Add a function (or script) to remove all messages from the queue over a certain threshold. The threshold should be a variable that can be entered as part of the function.

Additional context

We probably don't need this as a Github action (it hopefully won't be used frequently enough to warrant that) but we will need an easy way to run this during an incident, and it should get a playbook.

emmastephenson commented 1 year ago

This came up as an issue again with the recent invalid character upload issue. The specific ask here is that after 10 tries, the message should be moved to a separate "parking lot" queue.

emyl3 commented 2 weeks ago

When we dequeue a message, we change the visibility of the message from the queue when we call receiveMessage. The message is hidden from the queue for 1 hour (3600 seconds). If the message is sent to RS successfully, we delete it from the queue.

If the response is a 400 error back from RS, then we publish that message to an error queue and delete it from the original queue. If there is a different error or issue, the message reappears on the queue after 1 hour (which increments the dequeueCount for that message) and we try to send that message to RS again. When we delete the message, we log if we have dequeued a message more than once.
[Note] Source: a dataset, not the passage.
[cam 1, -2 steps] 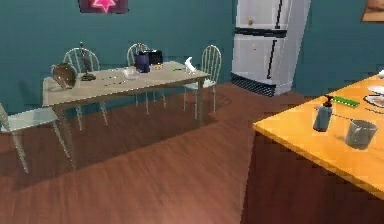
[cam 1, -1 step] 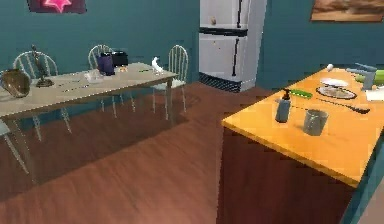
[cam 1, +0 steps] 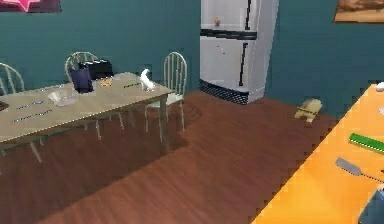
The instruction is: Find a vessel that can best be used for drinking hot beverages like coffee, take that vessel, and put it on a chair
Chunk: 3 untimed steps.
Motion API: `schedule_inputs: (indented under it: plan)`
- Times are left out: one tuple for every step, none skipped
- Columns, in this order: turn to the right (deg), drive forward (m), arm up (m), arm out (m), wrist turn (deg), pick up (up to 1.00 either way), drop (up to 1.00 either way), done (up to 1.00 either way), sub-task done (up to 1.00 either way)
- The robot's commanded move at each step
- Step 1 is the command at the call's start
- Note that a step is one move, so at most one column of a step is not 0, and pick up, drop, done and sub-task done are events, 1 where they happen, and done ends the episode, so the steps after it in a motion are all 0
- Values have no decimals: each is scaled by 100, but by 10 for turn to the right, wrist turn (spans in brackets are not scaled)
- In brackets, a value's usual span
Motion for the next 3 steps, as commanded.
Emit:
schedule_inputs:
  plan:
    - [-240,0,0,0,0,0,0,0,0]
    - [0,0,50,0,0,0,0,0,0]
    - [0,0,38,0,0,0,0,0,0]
Within in 3 month period from 3/10/2024-6/10/2024 - a message has been dequeued more than once 46 times. For each of those, they all have been dequeued only 2 times at most. An example of why a message failed to upload to RS the first time, and had to dequeue more than once was because of the following error from RS:

Message: Error while trying to get the ReportStream auth token.

References

Thank you @mehansen and @DanielSass for helping me with this! Please let me know if I need to edit anything!

emyl3 commented 2 weeks ago

@DanielSass done with my comment. Will move this back to "Bugs and Tech Debt" column and add a "Needs refinement" tag.